— WORK TO COMPLETE —
Return each line of the listing that follows in which the string "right" can be found.
-------- GIVEN INFORMATION
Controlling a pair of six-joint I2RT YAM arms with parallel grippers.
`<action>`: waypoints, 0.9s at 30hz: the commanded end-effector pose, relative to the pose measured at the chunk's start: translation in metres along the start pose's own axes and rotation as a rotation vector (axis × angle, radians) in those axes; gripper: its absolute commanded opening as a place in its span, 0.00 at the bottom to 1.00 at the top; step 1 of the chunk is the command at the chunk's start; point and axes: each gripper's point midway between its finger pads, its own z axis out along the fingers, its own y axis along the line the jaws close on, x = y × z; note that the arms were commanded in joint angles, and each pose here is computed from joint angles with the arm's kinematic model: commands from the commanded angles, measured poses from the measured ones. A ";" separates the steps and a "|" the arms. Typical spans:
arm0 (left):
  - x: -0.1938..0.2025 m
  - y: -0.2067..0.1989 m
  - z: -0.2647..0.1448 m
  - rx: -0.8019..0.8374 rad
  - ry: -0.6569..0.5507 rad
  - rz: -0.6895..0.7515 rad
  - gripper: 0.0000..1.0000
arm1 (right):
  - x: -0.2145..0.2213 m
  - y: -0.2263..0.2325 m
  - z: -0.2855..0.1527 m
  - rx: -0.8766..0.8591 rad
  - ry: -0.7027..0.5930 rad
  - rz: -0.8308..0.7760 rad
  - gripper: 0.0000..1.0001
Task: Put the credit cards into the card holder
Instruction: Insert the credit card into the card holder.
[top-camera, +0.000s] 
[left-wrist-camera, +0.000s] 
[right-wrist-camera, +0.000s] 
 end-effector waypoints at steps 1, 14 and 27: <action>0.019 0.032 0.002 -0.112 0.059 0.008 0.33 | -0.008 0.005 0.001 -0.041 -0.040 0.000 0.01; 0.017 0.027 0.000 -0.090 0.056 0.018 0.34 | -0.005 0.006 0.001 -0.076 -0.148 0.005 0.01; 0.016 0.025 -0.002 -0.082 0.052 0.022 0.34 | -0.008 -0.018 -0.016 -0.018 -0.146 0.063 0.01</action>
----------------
— PROBLEM SOLUTION —
arm1 (right):
[right-wrist-camera, +0.000s] 

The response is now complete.